**Exercise goal**
Find the lines of data that contain the string "what", then list them.

**Extracted data entries**
+ + +
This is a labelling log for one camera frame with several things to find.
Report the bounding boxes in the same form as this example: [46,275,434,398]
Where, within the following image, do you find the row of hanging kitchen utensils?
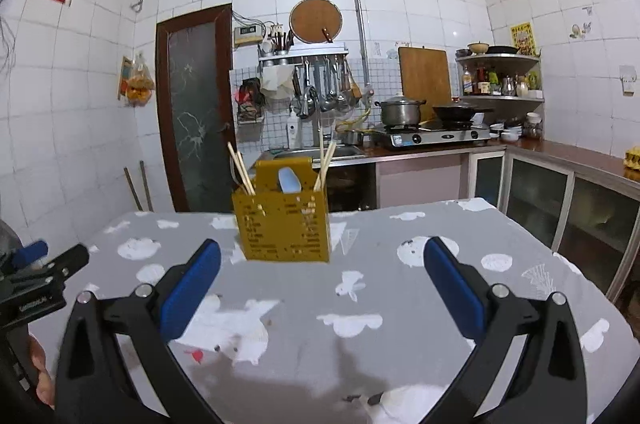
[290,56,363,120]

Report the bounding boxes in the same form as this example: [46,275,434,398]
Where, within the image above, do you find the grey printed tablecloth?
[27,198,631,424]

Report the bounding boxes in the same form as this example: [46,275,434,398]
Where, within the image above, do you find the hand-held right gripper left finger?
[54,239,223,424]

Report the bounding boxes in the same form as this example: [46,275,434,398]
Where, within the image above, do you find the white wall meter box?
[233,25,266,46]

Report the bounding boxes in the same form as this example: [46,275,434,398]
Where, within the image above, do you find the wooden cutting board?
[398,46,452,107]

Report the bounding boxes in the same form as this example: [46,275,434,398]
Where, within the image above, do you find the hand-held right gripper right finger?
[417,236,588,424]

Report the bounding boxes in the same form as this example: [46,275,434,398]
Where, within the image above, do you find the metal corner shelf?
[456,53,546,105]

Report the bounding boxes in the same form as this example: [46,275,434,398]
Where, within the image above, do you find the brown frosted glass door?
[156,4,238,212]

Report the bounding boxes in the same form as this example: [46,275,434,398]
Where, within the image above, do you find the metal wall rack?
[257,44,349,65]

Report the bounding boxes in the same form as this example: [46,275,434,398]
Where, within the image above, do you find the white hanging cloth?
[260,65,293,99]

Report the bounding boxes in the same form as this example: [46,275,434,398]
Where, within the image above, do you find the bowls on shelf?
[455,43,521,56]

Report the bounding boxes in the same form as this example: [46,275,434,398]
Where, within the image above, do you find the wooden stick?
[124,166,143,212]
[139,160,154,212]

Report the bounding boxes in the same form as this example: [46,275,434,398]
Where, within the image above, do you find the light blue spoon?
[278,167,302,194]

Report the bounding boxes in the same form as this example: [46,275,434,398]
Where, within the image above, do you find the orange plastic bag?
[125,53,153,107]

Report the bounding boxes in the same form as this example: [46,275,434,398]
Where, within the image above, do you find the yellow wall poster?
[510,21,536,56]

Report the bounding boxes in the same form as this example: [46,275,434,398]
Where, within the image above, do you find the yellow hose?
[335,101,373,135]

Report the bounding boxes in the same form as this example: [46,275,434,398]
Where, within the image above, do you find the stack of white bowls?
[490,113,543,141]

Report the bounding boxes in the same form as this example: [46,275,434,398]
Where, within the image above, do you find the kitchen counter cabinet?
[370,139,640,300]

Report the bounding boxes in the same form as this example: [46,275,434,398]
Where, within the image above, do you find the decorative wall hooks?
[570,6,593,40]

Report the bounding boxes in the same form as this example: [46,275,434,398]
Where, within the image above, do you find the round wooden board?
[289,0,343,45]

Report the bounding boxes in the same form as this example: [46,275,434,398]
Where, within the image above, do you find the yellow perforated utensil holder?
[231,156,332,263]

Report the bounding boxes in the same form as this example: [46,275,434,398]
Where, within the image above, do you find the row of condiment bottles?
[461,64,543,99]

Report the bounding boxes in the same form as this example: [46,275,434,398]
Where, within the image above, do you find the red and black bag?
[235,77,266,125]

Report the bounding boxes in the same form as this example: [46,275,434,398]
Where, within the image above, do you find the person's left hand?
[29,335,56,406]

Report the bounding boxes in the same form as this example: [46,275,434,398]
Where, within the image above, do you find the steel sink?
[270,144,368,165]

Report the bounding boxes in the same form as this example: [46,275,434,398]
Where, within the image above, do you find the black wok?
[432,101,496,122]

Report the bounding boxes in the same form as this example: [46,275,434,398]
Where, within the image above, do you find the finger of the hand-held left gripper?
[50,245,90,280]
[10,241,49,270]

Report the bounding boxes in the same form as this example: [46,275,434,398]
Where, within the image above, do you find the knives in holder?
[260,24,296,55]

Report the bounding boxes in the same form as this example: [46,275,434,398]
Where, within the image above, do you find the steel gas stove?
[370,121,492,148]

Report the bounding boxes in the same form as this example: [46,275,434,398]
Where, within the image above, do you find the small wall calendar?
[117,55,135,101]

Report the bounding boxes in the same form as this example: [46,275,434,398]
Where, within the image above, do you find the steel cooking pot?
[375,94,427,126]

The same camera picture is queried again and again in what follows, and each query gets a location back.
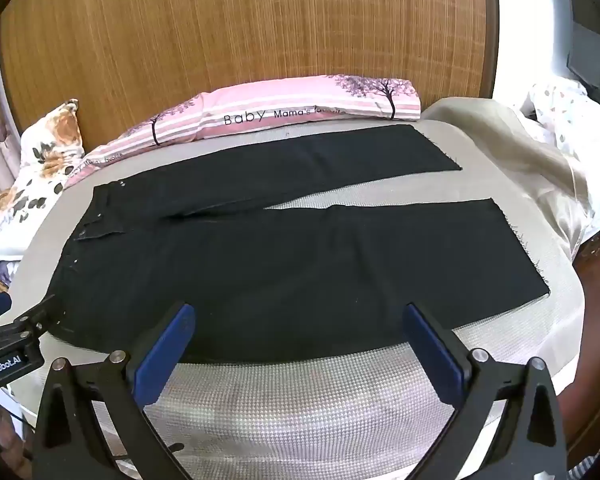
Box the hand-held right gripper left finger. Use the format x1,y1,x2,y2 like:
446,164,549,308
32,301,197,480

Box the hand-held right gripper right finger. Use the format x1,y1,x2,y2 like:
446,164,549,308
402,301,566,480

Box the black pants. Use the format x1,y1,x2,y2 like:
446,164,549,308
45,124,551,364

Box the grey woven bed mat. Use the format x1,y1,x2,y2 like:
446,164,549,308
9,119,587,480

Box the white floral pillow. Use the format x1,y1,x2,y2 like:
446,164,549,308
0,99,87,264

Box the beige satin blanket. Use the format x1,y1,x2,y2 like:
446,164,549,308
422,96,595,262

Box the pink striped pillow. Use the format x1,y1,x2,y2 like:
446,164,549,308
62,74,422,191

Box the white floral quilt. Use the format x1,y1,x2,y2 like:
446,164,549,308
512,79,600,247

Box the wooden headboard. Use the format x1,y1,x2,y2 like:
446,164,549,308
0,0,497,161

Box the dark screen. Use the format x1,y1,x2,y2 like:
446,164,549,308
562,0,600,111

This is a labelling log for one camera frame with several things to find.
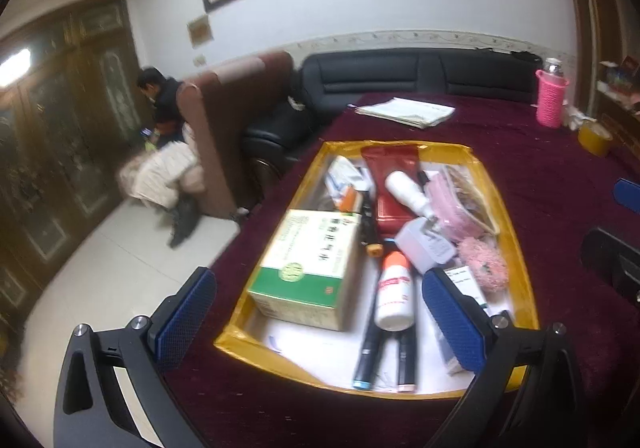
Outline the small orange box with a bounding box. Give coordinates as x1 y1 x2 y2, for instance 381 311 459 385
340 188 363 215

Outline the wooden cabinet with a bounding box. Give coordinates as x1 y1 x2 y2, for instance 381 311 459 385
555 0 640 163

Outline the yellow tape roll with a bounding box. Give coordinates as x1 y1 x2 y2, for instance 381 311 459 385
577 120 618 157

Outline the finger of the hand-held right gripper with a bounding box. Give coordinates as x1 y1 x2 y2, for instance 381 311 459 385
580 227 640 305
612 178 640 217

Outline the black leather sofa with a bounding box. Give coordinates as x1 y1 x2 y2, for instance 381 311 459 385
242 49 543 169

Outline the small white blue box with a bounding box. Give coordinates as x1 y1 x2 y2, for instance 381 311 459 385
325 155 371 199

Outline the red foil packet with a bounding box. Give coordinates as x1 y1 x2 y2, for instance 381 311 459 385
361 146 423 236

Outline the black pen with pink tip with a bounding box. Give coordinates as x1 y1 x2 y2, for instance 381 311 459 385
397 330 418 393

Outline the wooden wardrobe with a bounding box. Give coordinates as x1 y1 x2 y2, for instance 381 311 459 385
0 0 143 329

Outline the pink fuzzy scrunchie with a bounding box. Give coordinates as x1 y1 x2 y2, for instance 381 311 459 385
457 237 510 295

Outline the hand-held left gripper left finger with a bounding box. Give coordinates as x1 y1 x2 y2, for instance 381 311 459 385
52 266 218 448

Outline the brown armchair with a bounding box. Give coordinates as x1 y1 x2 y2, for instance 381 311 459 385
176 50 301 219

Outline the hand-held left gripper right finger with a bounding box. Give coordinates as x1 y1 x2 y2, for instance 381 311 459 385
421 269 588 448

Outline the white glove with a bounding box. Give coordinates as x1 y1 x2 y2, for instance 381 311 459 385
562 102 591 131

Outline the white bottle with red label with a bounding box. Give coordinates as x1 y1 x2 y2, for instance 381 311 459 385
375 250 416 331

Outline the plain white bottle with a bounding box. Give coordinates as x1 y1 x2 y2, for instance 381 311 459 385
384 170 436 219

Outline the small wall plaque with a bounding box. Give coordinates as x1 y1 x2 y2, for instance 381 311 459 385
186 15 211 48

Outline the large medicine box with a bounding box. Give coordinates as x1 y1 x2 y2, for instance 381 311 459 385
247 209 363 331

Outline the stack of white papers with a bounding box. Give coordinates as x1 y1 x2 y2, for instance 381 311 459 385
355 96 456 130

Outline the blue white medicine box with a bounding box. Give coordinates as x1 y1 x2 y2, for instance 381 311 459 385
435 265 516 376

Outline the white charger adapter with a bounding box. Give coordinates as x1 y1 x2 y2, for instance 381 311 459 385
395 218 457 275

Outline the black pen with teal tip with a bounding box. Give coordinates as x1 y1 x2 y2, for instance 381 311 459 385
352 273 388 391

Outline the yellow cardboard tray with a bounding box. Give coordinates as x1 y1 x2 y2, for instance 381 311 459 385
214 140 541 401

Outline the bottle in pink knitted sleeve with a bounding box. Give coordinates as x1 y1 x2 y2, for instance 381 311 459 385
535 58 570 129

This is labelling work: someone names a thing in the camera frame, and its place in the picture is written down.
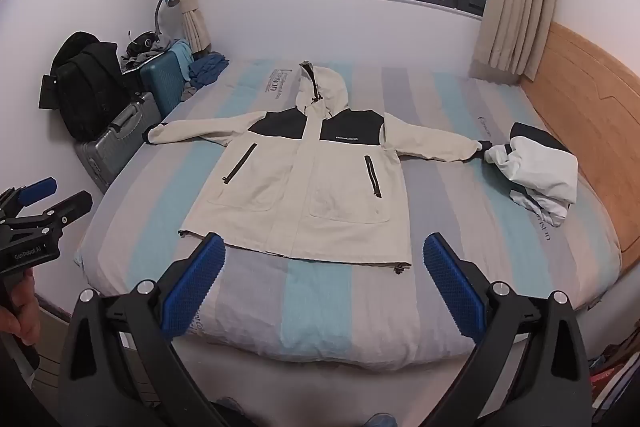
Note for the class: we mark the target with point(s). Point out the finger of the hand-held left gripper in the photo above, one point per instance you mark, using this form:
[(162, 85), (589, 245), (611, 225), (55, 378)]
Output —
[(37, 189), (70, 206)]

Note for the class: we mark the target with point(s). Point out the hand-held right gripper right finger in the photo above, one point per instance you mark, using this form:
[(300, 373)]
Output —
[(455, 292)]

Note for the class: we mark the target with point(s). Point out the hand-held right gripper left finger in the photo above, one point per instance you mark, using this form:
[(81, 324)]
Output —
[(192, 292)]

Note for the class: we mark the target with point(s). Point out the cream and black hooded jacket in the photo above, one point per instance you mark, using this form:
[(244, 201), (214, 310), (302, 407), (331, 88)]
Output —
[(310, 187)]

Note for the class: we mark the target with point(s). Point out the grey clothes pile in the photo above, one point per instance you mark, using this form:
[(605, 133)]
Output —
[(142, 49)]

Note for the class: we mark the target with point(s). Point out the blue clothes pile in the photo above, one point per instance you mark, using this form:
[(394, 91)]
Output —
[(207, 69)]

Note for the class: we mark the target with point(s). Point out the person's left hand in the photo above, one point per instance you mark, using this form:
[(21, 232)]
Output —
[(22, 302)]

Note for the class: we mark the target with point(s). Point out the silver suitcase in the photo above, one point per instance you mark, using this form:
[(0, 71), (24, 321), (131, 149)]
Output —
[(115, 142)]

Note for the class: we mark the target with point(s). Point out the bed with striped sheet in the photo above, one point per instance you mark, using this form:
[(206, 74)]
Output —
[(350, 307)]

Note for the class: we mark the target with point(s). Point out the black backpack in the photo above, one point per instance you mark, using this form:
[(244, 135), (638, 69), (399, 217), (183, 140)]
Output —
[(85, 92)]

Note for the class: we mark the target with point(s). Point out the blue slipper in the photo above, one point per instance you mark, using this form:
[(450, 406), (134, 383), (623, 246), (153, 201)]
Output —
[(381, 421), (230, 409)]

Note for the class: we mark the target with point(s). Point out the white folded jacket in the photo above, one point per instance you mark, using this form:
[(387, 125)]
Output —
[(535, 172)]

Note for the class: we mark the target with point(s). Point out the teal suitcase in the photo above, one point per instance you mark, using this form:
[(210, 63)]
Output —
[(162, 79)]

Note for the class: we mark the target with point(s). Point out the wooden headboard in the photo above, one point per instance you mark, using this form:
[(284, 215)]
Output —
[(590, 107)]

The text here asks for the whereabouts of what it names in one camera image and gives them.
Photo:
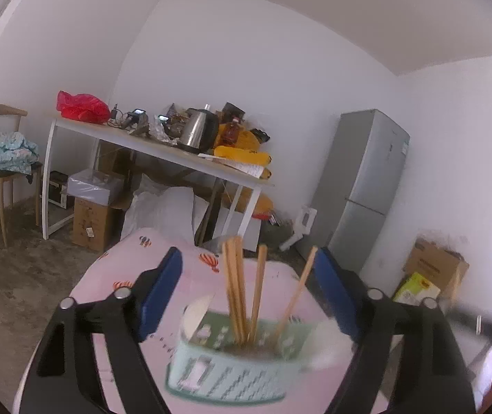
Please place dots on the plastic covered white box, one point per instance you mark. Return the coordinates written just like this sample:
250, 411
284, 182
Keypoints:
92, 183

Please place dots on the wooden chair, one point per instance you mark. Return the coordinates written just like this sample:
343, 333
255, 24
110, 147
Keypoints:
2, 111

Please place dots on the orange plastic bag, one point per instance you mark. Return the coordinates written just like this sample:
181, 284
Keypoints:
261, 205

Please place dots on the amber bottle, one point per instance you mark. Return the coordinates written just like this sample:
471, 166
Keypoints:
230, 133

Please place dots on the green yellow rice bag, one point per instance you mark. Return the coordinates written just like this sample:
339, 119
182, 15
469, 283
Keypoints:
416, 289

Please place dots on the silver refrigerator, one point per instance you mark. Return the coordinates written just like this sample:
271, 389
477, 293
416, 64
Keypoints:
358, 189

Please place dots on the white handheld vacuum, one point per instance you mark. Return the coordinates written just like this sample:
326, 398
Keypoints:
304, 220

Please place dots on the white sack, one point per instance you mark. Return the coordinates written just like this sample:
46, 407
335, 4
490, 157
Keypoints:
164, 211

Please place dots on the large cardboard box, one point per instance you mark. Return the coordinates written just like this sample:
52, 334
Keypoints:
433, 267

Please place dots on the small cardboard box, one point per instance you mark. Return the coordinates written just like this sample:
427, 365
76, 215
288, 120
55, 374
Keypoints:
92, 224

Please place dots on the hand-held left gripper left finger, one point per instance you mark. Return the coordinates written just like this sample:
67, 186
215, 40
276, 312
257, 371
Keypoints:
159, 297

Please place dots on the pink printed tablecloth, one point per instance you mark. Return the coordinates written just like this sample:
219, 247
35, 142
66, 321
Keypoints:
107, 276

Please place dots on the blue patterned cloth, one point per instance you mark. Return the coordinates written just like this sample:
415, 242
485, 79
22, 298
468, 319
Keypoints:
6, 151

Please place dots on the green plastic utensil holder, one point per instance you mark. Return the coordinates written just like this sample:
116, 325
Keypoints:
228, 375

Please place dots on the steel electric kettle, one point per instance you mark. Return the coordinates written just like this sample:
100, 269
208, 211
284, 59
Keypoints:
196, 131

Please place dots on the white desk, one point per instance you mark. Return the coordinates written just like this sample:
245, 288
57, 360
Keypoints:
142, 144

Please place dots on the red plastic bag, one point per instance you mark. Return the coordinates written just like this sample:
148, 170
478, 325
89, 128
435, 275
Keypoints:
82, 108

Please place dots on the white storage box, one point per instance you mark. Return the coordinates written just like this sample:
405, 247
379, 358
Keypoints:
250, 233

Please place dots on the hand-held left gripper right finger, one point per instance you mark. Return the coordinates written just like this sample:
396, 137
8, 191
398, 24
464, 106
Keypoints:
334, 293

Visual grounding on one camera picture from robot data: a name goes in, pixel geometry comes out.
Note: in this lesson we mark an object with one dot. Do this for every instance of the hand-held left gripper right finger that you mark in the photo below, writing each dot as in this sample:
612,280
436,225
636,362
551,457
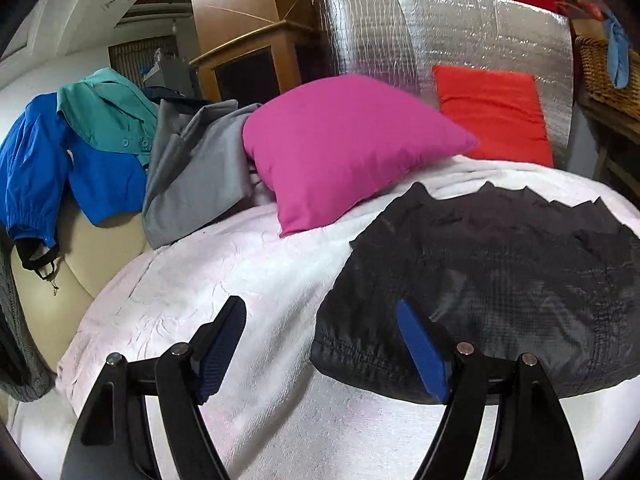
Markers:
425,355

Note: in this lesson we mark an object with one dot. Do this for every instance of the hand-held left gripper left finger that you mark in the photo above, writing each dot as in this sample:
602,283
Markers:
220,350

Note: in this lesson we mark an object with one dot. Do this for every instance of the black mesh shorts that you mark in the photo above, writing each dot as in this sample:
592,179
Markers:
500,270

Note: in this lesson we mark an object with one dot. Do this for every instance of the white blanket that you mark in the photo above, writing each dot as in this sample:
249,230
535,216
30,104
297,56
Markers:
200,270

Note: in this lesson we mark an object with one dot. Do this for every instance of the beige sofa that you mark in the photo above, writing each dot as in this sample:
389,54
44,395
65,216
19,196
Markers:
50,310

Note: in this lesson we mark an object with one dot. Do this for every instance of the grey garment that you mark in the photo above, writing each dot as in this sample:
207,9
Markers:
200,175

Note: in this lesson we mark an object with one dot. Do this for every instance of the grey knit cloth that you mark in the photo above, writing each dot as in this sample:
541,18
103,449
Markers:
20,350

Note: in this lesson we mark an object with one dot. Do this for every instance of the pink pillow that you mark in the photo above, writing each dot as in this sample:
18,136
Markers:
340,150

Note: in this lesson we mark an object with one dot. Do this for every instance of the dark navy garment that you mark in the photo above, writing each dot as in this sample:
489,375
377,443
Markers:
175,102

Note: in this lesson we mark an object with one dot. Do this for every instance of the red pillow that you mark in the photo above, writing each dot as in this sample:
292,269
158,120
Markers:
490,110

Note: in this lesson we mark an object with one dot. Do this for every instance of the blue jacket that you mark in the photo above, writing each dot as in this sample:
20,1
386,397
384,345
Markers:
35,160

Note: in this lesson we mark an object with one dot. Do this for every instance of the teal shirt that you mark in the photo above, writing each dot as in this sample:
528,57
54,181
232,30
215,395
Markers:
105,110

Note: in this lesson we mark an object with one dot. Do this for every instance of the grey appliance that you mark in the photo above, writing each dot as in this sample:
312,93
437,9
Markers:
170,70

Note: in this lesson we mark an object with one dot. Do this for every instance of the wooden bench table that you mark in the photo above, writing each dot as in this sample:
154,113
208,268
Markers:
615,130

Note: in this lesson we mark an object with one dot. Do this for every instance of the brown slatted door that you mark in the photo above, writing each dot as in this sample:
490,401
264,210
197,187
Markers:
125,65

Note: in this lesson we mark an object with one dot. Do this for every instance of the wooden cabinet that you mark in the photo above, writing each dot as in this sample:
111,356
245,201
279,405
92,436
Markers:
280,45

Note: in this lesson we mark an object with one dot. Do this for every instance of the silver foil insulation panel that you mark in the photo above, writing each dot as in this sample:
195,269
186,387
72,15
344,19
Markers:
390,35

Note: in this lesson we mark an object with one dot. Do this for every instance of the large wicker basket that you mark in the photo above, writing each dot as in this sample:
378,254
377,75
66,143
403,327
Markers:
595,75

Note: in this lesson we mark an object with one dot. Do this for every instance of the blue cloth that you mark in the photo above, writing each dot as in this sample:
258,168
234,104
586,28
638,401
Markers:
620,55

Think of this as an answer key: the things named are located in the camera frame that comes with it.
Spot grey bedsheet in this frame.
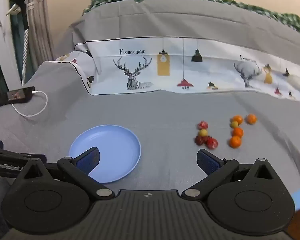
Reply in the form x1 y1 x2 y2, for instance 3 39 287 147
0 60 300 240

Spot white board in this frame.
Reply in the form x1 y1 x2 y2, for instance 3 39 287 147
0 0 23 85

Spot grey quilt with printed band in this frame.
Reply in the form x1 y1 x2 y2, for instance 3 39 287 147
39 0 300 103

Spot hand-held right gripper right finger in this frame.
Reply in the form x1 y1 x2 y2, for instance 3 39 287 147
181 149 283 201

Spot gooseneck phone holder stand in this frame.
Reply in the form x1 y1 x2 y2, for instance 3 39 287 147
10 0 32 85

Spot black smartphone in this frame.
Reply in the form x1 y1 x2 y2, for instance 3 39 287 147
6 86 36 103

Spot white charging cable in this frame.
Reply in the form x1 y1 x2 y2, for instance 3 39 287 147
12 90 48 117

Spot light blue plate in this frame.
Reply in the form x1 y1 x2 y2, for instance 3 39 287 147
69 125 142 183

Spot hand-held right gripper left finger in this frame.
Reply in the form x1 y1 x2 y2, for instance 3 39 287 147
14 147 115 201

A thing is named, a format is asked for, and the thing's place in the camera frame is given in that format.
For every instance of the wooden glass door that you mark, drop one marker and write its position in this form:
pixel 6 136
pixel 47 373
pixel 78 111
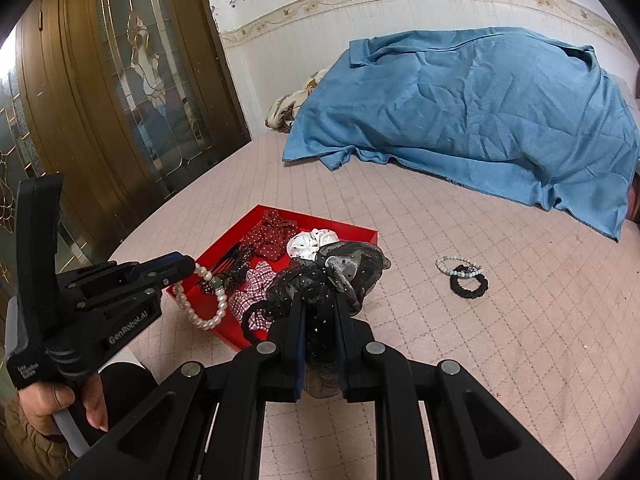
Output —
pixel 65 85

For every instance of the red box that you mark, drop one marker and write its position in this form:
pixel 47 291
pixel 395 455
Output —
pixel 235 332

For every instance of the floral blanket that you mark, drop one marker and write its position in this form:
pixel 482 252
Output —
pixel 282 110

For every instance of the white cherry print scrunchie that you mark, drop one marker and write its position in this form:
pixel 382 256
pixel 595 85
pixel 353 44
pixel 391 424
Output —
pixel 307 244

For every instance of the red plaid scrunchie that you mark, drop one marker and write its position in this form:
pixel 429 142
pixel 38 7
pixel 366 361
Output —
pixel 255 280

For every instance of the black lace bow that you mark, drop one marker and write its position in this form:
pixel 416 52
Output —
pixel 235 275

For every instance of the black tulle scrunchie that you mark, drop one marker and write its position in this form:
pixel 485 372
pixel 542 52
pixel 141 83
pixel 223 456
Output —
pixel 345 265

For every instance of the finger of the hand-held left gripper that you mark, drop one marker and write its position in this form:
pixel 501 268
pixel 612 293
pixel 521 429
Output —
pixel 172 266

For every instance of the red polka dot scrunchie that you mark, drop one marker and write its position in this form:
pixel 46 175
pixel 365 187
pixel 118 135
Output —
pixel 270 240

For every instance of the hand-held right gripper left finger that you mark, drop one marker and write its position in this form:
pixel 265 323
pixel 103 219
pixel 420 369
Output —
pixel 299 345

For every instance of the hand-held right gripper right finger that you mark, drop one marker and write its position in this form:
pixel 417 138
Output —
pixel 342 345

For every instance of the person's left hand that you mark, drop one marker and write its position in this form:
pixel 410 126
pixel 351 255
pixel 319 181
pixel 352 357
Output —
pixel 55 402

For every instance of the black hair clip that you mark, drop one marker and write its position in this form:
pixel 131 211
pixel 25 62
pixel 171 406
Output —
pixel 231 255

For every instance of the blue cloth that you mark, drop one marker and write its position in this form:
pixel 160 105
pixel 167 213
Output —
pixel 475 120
+ + +
**Written answer**
The same camera picture is queried again and again in what follows, and each query gets a location back.
The text here asks for the whereabouts of what it names in one camera image and gives them.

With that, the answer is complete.